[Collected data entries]
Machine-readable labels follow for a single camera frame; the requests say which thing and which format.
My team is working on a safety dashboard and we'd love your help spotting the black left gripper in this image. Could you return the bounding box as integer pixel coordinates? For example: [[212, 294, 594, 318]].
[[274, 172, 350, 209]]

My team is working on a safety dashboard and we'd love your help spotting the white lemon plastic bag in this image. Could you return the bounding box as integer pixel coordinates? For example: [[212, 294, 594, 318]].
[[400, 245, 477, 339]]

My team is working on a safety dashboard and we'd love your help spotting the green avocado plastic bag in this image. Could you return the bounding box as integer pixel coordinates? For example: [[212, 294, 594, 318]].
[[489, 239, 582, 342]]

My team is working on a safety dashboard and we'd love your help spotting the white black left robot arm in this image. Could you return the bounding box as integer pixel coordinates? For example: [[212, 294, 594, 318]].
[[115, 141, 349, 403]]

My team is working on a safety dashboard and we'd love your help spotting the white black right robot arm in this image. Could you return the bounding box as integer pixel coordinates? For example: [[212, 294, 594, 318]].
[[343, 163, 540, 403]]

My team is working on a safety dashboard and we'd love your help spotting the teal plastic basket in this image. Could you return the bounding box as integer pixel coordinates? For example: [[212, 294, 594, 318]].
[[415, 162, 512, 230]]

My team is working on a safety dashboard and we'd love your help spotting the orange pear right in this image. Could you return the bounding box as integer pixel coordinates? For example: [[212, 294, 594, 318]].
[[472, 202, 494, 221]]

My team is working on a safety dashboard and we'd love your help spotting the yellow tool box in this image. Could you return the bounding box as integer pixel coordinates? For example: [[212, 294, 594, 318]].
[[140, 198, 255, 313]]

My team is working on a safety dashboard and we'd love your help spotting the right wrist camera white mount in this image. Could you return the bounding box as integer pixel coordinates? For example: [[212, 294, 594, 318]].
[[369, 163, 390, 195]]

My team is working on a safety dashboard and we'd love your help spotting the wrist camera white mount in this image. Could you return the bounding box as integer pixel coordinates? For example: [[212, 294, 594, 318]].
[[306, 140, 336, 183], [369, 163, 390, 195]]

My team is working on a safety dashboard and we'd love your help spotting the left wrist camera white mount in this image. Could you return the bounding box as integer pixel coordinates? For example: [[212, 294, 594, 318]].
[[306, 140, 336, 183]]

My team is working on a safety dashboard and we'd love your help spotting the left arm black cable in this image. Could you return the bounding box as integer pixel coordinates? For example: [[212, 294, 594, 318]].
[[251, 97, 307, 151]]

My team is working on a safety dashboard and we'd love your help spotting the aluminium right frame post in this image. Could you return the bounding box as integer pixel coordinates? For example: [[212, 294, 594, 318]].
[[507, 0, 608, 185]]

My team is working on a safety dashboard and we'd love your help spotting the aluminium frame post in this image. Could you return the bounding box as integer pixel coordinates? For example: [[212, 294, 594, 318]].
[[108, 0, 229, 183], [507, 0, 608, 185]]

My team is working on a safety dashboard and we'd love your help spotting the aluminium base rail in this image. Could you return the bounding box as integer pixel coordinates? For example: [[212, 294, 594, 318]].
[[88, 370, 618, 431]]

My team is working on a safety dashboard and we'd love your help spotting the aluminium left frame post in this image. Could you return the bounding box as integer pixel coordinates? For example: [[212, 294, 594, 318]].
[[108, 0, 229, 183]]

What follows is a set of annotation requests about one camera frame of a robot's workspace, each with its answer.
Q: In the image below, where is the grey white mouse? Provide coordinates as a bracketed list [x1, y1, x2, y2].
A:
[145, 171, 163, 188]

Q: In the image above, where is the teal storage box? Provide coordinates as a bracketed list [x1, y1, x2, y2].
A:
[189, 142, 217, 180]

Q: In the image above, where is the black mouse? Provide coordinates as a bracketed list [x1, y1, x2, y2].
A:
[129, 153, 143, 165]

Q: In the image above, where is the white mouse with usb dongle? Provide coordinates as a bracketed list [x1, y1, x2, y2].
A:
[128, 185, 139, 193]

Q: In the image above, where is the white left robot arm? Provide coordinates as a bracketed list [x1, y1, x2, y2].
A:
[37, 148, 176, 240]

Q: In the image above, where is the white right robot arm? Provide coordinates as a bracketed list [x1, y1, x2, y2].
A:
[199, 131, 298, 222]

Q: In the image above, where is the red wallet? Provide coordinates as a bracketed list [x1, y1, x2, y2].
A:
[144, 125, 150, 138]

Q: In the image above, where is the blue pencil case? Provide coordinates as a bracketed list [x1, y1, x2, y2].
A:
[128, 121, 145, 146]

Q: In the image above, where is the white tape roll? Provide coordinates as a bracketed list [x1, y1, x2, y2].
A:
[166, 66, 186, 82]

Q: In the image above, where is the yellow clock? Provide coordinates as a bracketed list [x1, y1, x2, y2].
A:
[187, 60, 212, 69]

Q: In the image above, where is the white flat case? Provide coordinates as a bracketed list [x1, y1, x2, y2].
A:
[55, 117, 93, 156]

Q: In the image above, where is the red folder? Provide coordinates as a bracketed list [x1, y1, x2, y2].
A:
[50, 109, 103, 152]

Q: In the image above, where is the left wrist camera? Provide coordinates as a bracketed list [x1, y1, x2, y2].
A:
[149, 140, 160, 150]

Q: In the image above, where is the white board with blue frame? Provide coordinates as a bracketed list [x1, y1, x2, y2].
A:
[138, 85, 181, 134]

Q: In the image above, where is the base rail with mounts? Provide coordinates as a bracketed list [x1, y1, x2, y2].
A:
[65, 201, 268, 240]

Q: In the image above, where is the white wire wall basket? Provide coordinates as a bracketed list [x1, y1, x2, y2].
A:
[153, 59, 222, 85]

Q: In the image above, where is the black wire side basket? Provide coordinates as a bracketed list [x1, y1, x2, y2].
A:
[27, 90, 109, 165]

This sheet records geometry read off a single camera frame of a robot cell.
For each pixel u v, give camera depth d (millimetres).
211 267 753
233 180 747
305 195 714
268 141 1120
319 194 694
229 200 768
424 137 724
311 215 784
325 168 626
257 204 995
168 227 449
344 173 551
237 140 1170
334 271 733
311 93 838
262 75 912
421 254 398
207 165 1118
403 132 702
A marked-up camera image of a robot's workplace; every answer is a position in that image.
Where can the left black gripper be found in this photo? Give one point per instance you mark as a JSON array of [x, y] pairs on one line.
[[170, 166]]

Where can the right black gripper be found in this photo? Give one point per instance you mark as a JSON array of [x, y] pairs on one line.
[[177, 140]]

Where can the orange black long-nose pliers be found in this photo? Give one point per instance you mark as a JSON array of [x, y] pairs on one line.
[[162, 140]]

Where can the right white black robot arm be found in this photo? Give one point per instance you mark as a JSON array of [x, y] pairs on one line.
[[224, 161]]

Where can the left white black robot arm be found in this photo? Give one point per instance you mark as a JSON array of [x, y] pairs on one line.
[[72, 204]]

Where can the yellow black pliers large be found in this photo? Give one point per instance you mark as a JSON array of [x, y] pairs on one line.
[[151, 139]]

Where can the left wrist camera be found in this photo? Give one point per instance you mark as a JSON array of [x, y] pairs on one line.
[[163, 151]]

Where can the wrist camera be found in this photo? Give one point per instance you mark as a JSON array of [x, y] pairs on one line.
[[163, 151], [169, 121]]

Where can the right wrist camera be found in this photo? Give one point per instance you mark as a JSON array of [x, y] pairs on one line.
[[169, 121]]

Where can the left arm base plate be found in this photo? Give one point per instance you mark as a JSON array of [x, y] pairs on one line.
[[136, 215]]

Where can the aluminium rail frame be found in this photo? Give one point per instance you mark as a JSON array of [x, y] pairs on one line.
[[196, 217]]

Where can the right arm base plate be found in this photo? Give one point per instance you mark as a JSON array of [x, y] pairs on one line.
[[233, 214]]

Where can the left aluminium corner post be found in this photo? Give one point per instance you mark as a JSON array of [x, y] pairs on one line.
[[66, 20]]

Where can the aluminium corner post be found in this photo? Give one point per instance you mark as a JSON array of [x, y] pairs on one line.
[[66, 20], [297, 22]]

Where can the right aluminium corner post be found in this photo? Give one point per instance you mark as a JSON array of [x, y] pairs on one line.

■ **To do**:
Take every line from the data that includes the word "each".

■ **Result for this exercise**:
What follows is a set of annotation requests about one camera frame of a robot's workspace, each with its answer.
For each pixel u v, give camera depth d (millimetres).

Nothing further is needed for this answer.